_Problem statement_
This task calls for printing every entry exactly.

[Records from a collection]
Start of Block

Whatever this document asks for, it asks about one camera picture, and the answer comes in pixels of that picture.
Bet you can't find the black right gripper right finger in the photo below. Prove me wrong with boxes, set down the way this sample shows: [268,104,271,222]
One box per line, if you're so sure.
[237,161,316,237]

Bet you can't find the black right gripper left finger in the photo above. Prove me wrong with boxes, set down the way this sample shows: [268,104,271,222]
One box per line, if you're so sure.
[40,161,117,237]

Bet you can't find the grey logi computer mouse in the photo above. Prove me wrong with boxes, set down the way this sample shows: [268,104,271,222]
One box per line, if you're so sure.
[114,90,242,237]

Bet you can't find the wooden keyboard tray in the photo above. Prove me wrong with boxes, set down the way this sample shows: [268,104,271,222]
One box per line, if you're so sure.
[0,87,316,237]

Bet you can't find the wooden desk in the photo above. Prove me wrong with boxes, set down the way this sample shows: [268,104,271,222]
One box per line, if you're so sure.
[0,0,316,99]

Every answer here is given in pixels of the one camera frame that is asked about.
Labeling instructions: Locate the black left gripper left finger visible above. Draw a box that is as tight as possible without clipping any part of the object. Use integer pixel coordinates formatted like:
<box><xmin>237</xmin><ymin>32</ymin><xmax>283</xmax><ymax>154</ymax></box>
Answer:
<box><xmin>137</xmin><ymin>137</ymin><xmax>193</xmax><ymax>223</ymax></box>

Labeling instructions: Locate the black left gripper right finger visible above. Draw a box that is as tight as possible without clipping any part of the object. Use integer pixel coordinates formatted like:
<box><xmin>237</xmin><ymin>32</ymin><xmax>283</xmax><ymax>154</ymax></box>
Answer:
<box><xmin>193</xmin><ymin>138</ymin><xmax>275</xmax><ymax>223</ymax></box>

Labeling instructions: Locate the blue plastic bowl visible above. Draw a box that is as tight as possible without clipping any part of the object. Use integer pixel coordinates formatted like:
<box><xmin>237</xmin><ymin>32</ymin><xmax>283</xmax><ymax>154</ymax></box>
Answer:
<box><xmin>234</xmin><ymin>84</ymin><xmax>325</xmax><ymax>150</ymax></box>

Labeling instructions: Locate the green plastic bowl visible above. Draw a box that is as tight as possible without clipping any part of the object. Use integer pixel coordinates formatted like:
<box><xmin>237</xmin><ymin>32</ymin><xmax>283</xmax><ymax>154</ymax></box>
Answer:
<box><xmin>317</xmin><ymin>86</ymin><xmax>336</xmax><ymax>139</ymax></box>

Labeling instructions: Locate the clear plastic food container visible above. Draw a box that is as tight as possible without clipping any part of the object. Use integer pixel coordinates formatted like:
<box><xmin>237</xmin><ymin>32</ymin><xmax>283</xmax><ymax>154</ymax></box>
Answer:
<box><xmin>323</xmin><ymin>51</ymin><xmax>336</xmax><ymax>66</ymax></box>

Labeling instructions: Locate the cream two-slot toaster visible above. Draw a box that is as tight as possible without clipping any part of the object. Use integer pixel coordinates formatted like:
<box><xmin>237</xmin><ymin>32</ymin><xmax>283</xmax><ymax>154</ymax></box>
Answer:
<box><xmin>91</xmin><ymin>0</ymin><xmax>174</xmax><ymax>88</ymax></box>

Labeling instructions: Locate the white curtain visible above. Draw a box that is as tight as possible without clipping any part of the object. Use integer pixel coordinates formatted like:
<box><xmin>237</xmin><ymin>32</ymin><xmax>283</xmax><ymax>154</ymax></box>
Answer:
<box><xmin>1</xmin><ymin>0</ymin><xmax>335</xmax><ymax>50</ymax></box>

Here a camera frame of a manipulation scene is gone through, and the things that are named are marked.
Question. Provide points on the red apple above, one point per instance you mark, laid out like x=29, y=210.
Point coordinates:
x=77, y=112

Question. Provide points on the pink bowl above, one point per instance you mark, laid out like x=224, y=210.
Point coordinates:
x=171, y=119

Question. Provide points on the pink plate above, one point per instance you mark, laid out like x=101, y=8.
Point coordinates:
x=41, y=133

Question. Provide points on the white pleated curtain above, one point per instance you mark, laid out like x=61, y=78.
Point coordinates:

End of Block

_Exercise solution_
Whatever this document asks for, it asks about one camera picture, and the answer comes in pixels of that picture.
Bet you can't find the black right gripper right finger in the photo below. Prove me wrong with boxes, set down the way this sample shows: [268,104,271,222]
One box per line, if you're so sure.
[237,161,316,237]

Bet you can't find the black right gripper left finger in the photo above. Prove me wrong with boxes, set down the way this sample shows: [268,104,271,222]
One box per line, if you're so sure.
[40,161,117,237]

Bet you can't find the grey logi computer mouse in the photo above. Prove me wrong with boxes, set down the way this sample shows: [268,104,271,222]
One box per line, if you're so sure.
[114,90,242,237]

Bet you can't find the wooden keyboard tray in the photo above. Prove me wrong with boxes, set down the way this sample shows: [268,104,271,222]
One box per line, if you're so sure.
[0,87,316,237]

Bet you can't find the wooden desk in the photo above. Prove me wrong with boxes, set down the way this sample shows: [268,104,271,222]
One box per line, if you're so sure.
[0,0,316,99]

Every answer here is given in pixels of the one camera frame that is asked about.
Labeling instructions: Locate the black left gripper left finger visible above. Draw a box that is as tight as possible without clipping any part of the object. Use integer pixel coordinates formatted like:
<box><xmin>237</xmin><ymin>32</ymin><xmax>283</xmax><ymax>154</ymax></box>
Answer:
<box><xmin>137</xmin><ymin>137</ymin><xmax>193</xmax><ymax>223</ymax></box>

Labeling instructions: Locate the black left gripper right finger visible above. Draw a box that is as tight as possible without clipping any part of the object. Use integer pixel coordinates formatted like:
<box><xmin>237</xmin><ymin>32</ymin><xmax>283</xmax><ymax>154</ymax></box>
Answer:
<box><xmin>193</xmin><ymin>138</ymin><xmax>275</xmax><ymax>223</ymax></box>

Labeling instructions: Locate the blue plastic bowl visible above. Draw a box that is as tight as possible without clipping any part of the object. Use integer pixel coordinates formatted like:
<box><xmin>237</xmin><ymin>32</ymin><xmax>283</xmax><ymax>154</ymax></box>
Answer:
<box><xmin>234</xmin><ymin>84</ymin><xmax>325</xmax><ymax>150</ymax></box>

Labeling instructions: Locate the green plastic bowl visible above. Draw a box that is as tight as possible without clipping any part of the object. Use integer pixel coordinates formatted like:
<box><xmin>237</xmin><ymin>32</ymin><xmax>283</xmax><ymax>154</ymax></box>
Answer:
<box><xmin>317</xmin><ymin>86</ymin><xmax>336</xmax><ymax>139</ymax></box>

Labeling instructions: Locate the clear plastic food container visible above. Draw a box that is as tight as possible without clipping any part of the object. Use integer pixel coordinates formatted like:
<box><xmin>237</xmin><ymin>32</ymin><xmax>283</xmax><ymax>154</ymax></box>
Answer:
<box><xmin>323</xmin><ymin>51</ymin><xmax>336</xmax><ymax>66</ymax></box>

Labeling instructions: Locate the cream two-slot toaster visible above. Draw a box that is as tight as possible without clipping any part of the object. Use integer pixel coordinates formatted like:
<box><xmin>237</xmin><ymin>32</ymin><xmax>283</xmax><ymax>154</ymax></box>
Answer:
<box><xmin>91</xmin><ymin>0</ymin><xmax>174</xmax><ymax>88</ymax></box>

Labeling instructions: Locate the white curtain visible above. Draw a box that is as tight as possible without clipping any part of the object. Use integer pixel coordinates formatted like:
<box><xmin>237</xmin><ymin>32</ymin><xmax>283</xmax><ymax>154</ymax></box>
Answer:
<box><xmin>1</xmin><ymin>0</ymin><xmax>335</xmax><ymax>50</ymax></box>

Here a camera frame of a manipulation scene is gone through, and the things that are named are marked.
Question. Provide points on the red apple above, one point per instance you mark, laid out like x=29, y=210.
Point coordinates:
x=77, y=112

Question. Provide points on the pink bowl above, one point per instance you mark, laid out like x=224, y=210.
Point coordinates:
x=171, y=119

Question. Provide points on the pink plate above, one point per instance you mark, laid out like x=101, y=8.
Point coordinates:
x=41, y=133

Question. Provide points on the white pleated curtain above, one point per instance you mark, laid out like x=61, y=78.
Point coordinates:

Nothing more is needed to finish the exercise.